Evidence-based policy … if everyone claims to want it, and practice it, why do so many ‘announceables’ get glowing report cards without the slightest tinkering? Nicholas Gruen on the problems with policy evaluation.
Calling for policy to be more ‘‘evidence-based” rolls off the tongue with beguiling ease. What’s there not to like?
Yet a closer look reveals that policy has always been, and remains today, a largely evidence-free zone. In this essay I want to explore the forces that bring this about with my next piece proposing some steps toward a solution.
The flow of information is central to governance. That’s why specifying standard weights and measures turns up as part of the sovereign’s role in Magna Carta. The integrity of the information flow is, if you’ll pardon the tautology, integral to the package. So it’s not surprising vouchsafing the integrity of accounts also goes back centuries. The UK National Audit Office traces its lineage to the auditor of the exchequer in 1314.

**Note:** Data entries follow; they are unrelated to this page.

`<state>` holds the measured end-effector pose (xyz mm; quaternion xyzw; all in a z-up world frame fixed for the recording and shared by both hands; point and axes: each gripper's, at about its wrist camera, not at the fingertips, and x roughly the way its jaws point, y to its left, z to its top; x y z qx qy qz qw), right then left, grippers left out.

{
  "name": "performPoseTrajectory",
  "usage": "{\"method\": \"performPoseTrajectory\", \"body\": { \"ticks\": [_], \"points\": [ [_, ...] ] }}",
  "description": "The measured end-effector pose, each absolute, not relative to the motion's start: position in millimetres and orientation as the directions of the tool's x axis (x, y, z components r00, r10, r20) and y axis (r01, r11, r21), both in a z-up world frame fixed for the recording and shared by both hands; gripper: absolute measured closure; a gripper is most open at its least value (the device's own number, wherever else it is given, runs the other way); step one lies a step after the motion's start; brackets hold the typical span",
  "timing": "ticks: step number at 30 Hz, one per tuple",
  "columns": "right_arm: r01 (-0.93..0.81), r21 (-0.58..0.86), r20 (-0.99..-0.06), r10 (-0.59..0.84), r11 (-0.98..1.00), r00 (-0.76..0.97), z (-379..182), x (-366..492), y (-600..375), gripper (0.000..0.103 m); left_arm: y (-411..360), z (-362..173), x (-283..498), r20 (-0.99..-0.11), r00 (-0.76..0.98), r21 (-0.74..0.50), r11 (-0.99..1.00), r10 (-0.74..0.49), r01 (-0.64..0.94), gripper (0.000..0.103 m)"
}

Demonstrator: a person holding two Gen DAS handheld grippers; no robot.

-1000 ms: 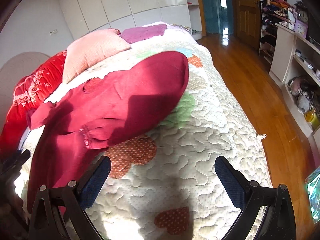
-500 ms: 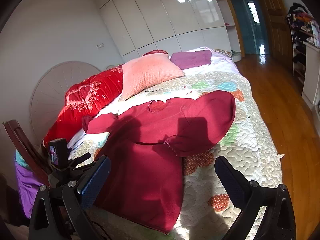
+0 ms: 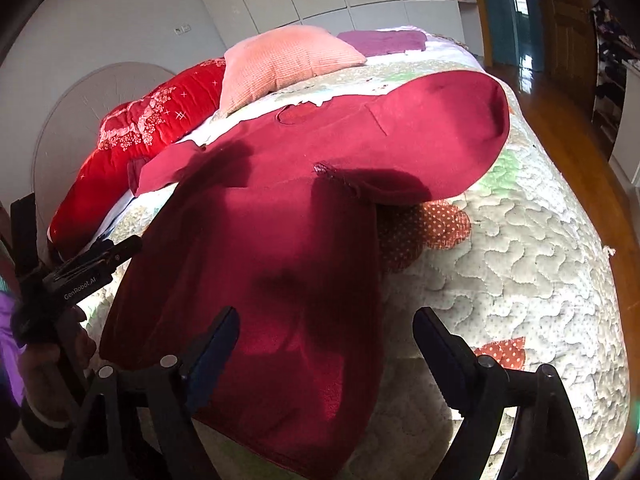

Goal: Fold small clothes

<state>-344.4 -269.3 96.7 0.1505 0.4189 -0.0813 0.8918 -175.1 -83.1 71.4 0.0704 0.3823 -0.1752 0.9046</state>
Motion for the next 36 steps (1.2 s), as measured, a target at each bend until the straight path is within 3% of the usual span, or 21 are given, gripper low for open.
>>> {"method": "performPoseTrajectory", "body": {
  "ticks": [8, 36],
  "points": [
    [0.199, 0.060, -0.729, -0.094, 0.978, 0.678, 114.8, -329.9, -241.6, 0.015, -85.4, 72.9, -175.7, -0.711, 0.652, 0.002, 0.926, -0.263, 0.376, 0.021],
    [0.313, 0.091, -0.726, -0.152, 0.946, 0.671, 111.9, -298.0, -239.9, 0.015, -89.8, 69.2, -170.0, -0.708, 0.649, -0.034, 0.931, -0.280, 0.364, 0.021]
  ]
}}
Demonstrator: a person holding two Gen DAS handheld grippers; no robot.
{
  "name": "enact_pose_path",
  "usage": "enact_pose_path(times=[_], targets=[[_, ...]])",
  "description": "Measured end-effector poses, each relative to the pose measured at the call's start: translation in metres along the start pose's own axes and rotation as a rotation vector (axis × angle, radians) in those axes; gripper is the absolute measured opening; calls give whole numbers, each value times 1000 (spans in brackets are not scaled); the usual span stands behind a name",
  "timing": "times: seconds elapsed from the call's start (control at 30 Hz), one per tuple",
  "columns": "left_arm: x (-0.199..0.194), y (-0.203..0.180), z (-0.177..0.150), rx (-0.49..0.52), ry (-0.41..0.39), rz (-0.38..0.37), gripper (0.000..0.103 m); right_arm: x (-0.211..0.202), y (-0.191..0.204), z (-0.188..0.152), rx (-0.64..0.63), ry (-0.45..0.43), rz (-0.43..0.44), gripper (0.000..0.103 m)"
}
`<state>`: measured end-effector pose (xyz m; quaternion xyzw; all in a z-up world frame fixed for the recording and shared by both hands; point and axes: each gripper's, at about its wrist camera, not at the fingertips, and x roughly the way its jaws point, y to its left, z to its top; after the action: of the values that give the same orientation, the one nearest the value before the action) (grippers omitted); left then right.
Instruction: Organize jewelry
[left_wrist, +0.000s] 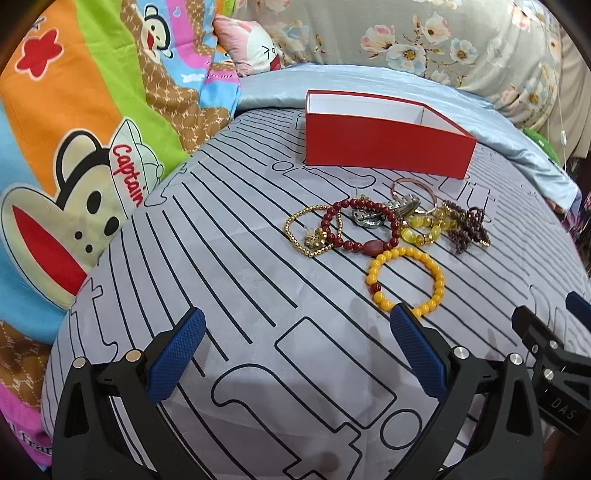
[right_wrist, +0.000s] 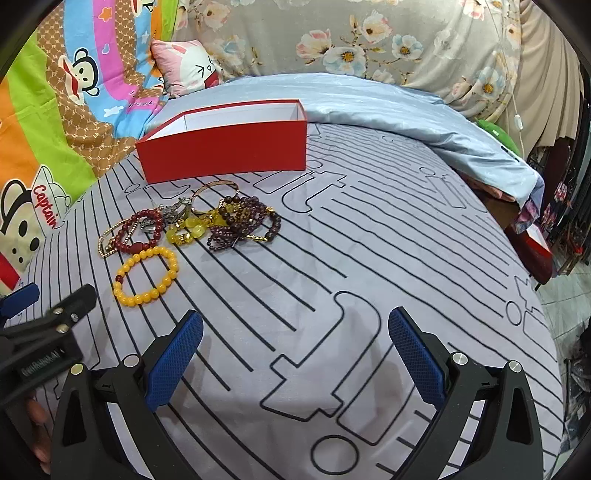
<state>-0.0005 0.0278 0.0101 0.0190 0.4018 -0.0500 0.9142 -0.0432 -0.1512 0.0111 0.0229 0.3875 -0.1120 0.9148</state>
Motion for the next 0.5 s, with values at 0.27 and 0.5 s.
enact_pose_path(times=[0.27, 0.5], targets=[[28, -32, 16, 71, 66, -5, 79, 1, -14, 10, 32, 13, 4, 96], [34, -38, 15, 91, 68, -58, 37, 5, -23, 26, 52, 11, 25, 96]])
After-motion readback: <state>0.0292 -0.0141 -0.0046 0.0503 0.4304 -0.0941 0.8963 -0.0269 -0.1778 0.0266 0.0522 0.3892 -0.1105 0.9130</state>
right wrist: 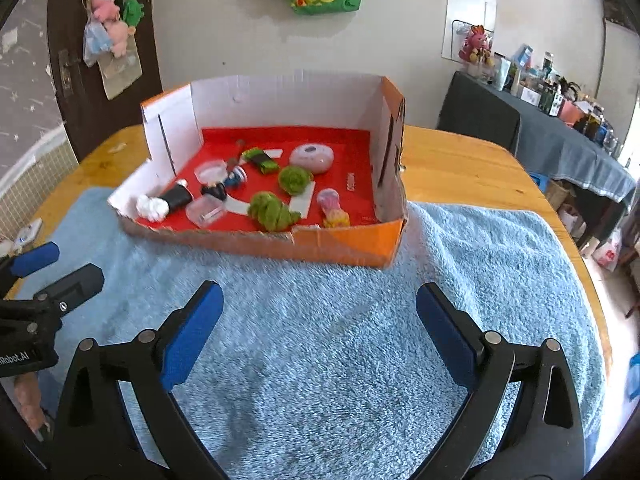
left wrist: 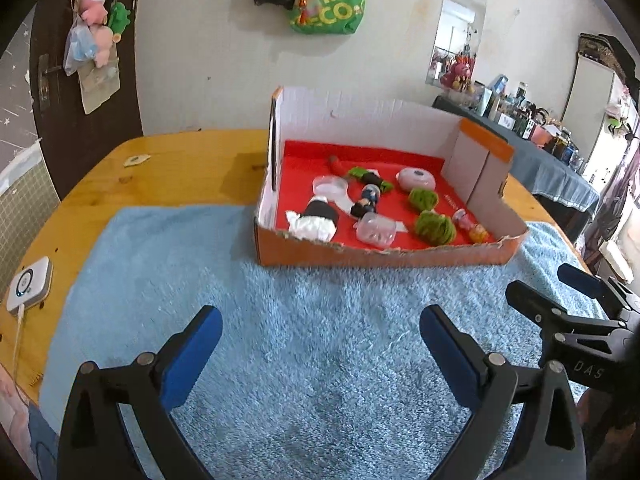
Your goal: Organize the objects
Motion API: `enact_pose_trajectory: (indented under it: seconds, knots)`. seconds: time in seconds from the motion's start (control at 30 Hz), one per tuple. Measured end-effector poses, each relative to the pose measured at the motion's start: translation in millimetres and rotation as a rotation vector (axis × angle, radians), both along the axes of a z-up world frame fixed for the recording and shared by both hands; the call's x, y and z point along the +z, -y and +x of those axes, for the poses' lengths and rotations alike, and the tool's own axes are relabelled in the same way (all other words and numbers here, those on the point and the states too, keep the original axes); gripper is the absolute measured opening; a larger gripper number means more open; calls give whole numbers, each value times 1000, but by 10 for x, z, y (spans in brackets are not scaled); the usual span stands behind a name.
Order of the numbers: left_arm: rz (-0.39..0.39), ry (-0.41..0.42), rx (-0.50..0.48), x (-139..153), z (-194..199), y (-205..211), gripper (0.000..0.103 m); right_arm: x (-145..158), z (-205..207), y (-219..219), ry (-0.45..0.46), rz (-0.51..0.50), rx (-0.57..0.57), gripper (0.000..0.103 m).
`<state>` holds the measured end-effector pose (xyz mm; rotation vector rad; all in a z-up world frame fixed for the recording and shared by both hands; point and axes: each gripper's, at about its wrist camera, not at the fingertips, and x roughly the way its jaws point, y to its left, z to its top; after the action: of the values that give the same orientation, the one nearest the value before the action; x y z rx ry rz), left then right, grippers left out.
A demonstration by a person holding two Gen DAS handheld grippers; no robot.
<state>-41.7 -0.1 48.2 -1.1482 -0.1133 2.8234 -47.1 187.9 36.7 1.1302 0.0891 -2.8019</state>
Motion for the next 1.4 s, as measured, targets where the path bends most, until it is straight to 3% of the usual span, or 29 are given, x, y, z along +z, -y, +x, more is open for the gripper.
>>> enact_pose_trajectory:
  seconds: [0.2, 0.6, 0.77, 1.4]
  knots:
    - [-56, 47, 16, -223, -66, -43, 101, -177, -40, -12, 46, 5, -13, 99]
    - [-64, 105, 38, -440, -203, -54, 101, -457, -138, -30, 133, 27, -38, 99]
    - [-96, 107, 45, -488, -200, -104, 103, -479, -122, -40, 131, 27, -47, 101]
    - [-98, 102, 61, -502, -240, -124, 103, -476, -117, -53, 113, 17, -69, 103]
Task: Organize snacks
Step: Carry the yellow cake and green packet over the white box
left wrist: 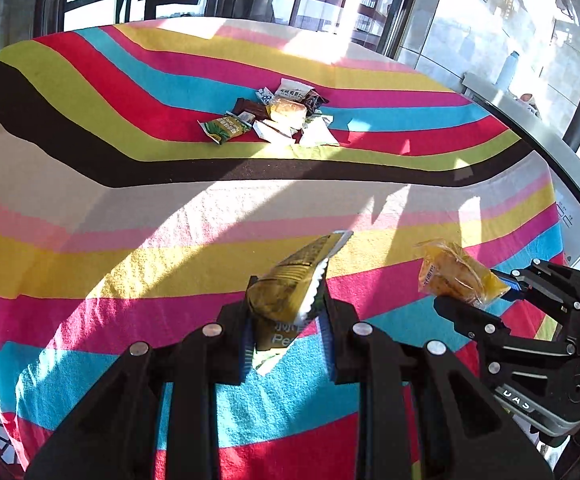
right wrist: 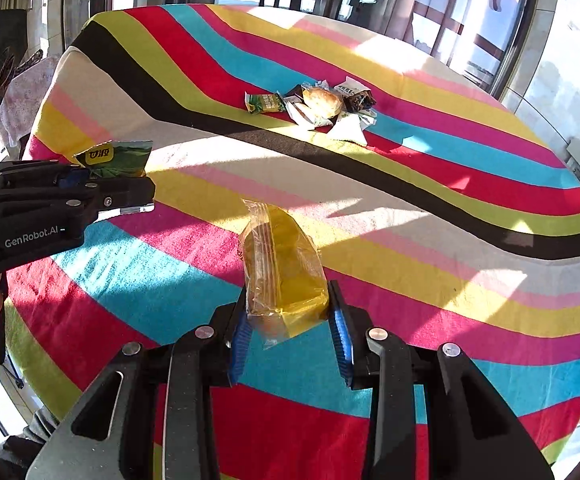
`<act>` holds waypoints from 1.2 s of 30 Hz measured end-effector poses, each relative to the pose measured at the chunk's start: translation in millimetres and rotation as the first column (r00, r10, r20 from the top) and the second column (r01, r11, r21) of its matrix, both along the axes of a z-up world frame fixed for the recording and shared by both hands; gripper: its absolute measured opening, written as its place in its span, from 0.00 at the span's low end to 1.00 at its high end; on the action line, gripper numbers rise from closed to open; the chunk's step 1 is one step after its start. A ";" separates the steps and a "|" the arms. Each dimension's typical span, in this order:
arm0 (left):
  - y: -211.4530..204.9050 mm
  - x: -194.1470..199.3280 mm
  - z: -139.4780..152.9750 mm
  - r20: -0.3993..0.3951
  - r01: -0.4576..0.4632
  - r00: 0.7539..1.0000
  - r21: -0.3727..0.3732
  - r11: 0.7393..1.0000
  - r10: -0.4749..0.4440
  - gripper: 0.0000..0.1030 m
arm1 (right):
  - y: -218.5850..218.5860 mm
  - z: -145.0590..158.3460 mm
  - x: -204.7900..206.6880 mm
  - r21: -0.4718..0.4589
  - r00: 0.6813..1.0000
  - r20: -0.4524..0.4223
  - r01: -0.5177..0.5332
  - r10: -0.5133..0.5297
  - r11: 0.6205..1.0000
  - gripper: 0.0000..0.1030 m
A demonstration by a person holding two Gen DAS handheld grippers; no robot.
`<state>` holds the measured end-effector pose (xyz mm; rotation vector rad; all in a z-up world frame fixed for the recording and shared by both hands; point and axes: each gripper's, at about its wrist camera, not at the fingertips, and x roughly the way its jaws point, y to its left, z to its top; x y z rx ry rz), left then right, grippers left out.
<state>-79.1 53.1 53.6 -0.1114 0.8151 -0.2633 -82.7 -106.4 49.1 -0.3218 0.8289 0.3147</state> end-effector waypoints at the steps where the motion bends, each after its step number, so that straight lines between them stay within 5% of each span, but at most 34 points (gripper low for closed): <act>1: -2.5 -6.2 0.5 0.006 0.008 1.000 -0.002 1.000 -0.008 0.26 | -1.1 0.9 -6.3 -0.002 1.000 0.004 0.004 -0.004 1.000 0.34; 23: -89.2 -107.9 14.3 0.095 0.235 0.967 0.032 0.971 -0.237 0.26 | -71.5 6.0 -113.1 -0.025 0.984 0.087 0.159 -0.157 0.987 0.34; 28: -129.7 -124.6 12.6 0.084 0.337 0.937 0.056 0.940 -0.340 0.26 | -102.4 2.8 -136.4 -0.023 0.971 0.091 0.222 -0.219 0.975 0.34; 36: -211.9 -150.2 -2.6 0.018 0.519 0.853 0.086 0.851 -0.522 0.26 | -158.4 -13.3 -171.0 -0.011 0.934 0.067 0.351 -0.350 0.936 0.34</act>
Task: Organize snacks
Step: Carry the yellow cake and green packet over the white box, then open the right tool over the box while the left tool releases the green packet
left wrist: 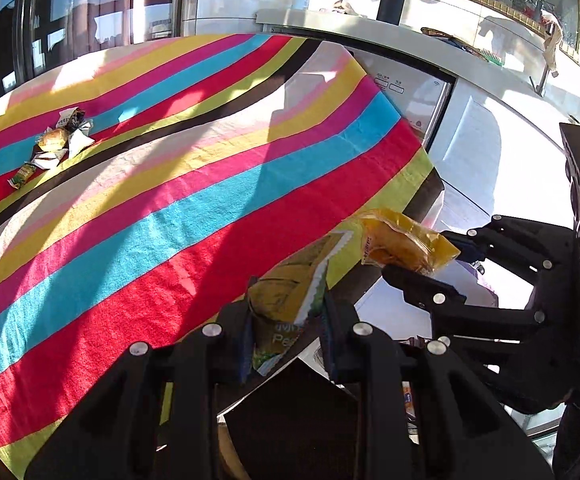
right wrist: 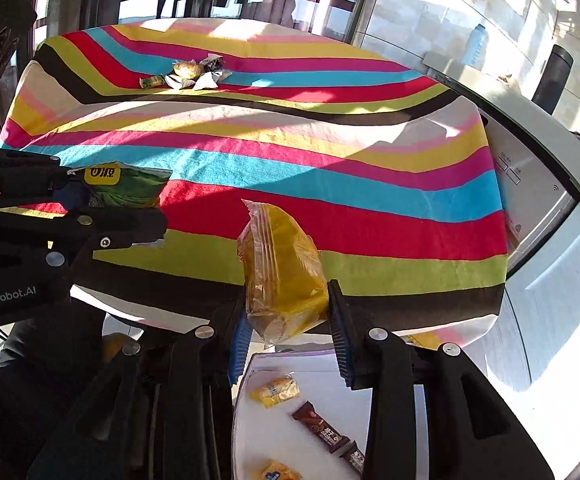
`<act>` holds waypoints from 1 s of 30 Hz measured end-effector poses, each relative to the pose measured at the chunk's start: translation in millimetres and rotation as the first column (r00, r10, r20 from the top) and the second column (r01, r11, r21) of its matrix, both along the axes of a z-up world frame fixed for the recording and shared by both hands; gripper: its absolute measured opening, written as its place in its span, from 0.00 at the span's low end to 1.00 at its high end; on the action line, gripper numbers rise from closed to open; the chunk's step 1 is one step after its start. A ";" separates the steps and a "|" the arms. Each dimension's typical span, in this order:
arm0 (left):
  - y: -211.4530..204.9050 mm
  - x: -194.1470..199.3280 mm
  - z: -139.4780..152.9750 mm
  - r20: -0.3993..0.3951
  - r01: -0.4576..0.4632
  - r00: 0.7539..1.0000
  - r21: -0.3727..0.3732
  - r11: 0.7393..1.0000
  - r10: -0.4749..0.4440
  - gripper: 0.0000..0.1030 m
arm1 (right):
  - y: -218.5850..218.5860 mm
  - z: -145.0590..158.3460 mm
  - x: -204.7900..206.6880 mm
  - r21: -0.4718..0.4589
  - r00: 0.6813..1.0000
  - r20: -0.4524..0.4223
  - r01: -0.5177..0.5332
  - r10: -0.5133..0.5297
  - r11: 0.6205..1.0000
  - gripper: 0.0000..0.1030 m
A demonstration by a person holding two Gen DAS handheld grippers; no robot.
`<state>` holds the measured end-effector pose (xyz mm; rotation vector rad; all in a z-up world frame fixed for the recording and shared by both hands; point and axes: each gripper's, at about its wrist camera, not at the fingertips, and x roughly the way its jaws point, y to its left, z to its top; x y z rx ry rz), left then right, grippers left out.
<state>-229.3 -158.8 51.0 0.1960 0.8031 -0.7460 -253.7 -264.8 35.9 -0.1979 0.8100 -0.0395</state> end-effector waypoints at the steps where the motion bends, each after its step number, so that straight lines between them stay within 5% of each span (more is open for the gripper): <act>1: -11.2 -3.3 -3.2 -0.006 0.024 1.000 0.012 1.000 -0.024 0.26 | -7.1 -2.6 -3.3 0.005 1.000 -0.003 0.017 -0.017 1.000 0.34; 10: -94.2 -32.6 -38.6 -0.104 0.213 0.973 0.084 0.973 -0.204 0.26 | -62.4 -28.8 -37.7 0.057 0.987 -0.036 0.156 -0.154 0.986 0.34; 22: -141.2 -51.3 -76.1 -0.195 0.327 0.934 0.124 0.937 -0.300 0.29 | -110.6 -65.0 -61.6 0.103 0.956 -0.118 0.282 -0.270 0.954 0.36; 24: -141.3 -52.0 -77.7 -0.197 0.323 0.935 0.119 0.939 -0.296 0.64 | -115.2 -67.5 -63.1 0.107 0.948 -0.125 0.305 -0.292 0.946 0.41; 26: -136.0 -49.8 -74.7 -0.176 0.295 0.946 0.112 0.949 -0.274 0.76 | -117.2 -67.2 -63.3 0.113 0.946 -0.124 0.314 -0.300 0.943 0.46; 30: -124.1 -40.2 -69.3 -0.170 0.261 0.956 0.105 0.960 -0.241 0.78 | -111.4 -62.4 -60.4 0.112 0.950 -0.105 0.304 -0.293 0.946 0.62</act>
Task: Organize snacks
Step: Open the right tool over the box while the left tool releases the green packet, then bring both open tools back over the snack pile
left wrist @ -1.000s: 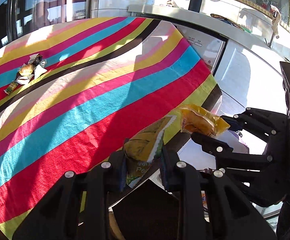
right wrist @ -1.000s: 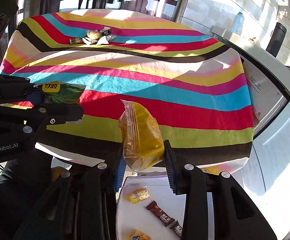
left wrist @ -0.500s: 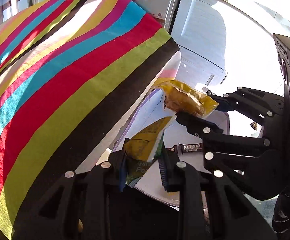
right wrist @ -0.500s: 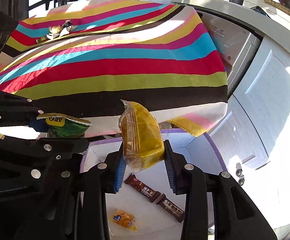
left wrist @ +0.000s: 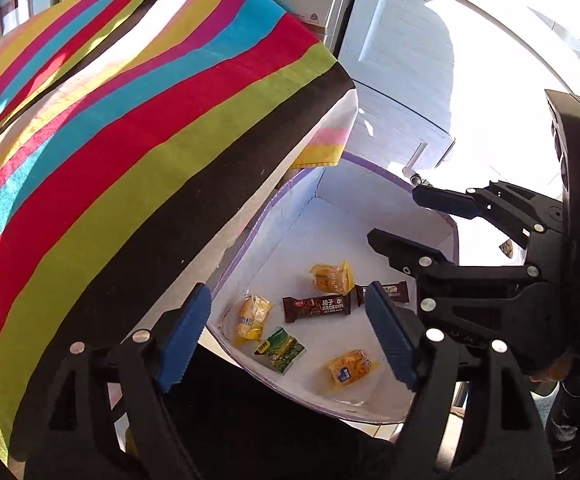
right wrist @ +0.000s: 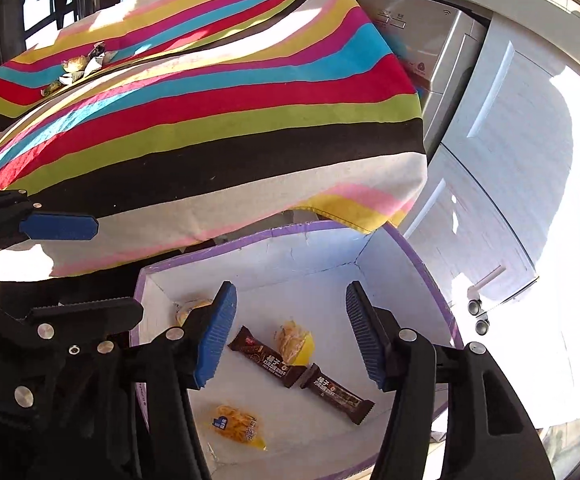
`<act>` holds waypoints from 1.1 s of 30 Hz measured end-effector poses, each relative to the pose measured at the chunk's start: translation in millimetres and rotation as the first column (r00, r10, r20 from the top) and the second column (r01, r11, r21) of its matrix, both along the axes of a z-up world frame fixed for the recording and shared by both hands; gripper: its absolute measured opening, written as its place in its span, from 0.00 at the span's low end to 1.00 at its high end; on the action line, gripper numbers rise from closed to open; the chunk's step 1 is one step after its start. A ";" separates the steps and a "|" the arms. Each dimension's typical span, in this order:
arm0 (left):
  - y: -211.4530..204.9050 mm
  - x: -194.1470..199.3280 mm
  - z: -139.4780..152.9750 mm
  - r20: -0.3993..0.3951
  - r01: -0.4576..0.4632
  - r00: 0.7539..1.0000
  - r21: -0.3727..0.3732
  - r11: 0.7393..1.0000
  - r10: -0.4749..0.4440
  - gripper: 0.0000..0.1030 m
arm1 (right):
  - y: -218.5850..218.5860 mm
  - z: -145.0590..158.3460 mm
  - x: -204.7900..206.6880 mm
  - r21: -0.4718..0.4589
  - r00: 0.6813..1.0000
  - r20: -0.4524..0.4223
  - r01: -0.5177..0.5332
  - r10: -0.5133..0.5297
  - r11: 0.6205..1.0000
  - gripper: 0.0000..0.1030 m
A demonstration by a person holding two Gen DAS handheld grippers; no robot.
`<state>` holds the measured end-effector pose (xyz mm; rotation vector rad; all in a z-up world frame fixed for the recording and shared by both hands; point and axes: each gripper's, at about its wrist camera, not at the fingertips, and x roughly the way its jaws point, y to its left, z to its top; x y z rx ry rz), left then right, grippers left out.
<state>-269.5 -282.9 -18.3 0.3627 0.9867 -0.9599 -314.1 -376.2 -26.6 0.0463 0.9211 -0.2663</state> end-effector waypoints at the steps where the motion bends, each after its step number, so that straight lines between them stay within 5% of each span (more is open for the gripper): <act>1: 3.4 3.0 0.8 0.000 -0.013 1.000 -0.002 1.000 0.013 0.79 | 2.7 1.4 1.7 -0.005 1.000 0.005 -0.007 0.007 1.000 0.64; 10: 46.4 12.3 17.0 0.071 -0.113 0.991 -0.031 0.993 0.115 0.93 | 9.5 17.9 9.0 0.066 0.995 0.095 -0.023 0.016 0.998 0.77; 20: 107.4 36.6 30.8 0.152 -0.236 0.958 -0.062 0.970 0.243 0.97 | 42.5 15.7 36.3 0.039 0.995 0.052 -0.090 0.088 0.995 0.84; 25: 165.2 68.4 35.4 0.159 -0.377 0.908 -0.089 0.922 0.387 0.97 | 80.9 14.8 71.0 0.080 0.987 0.042 -0.161 0.158 0.984 0.84; 33: 265.5 134.1 40.8 0.205 -0.601 0.773 -0.068 0.796 0.601 0.97 | 164.1 22.1 135.3 0.079 0.947 0.082 -0.316 0.310 0.945 0.84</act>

“For all the talking up his own wonkish commitment to evidence-based policymaking, little was done to build public sector capability or practice … “
Integrity institutions like the auditor-general came into their own in the nineteenth century. But if the professionalisation of audit arose from the increasing complexity of government, what’s developed since draws us well beyond the basic idea of audit for integrity.
Indeed today, auditor-general’s performance audits deliberate on efficiency and effectiveness. But if an organisation lacks the right information systems, an audit from outside cannot determine with any accuracy its effectiveness or efficiency. Of course auditors-general can critique an agency’s monitoring and evaluation system. Yet, many years of routine performance auditing notwithstanding, one study found “less than $1 of every $100 the [US] federal government spends is backed by even the most basic evidence”. Would things be much different here?
Of course we want government activities to be evidence-based. And yes, there really are lots of ways in which governments could take advantage of “big data”. But that’s the TED talk. Back in the world of actual experience, policy development and even a lot of policy thinking hasn’t got far beyond high-level slogans. In 2007, Allen Schick’s review of performance budgeting and accrual budgeting offered this observation: “Australia’s ambitious strategy to thoroughly evaluate all programmes was accorded much publicity, but no announcement was made when the strategy was terminated”.
In fact it had been the Hawke/Keating governments that had launched more the high-level evaluation strategy identified by Schick and substantial work was done and capability was built under the program. The Howard government wound it back. But for all new prime minister Kevin Rudd’s talking up his own wonkish commitment to evidence-based policymaking, little was done to build public sector capability or practice in the area.
The NSW Centre for Program Evaluation was a product of the NSW Commission of Audit in 2012. Active for three years now, it has not released any publication on any NSW policy initiative. In fact, a review of the NSW liquor and lock-out laws was completed last year, but in a sensitive political climate it has not been released.
Agendas, endless loops and too many cooks
Once one gets beyond the slogans, it becomes clear how much difficult detail there is. Monitoring and evaluation involves all manner of compromises between objectives. Like the choices involved in choosing to be approximately right rather than precisely wrong. If you’re trying to promote something as intangible as social capital, or something as (relatively) simple as better targeting government income support to those most in need, what will you measure?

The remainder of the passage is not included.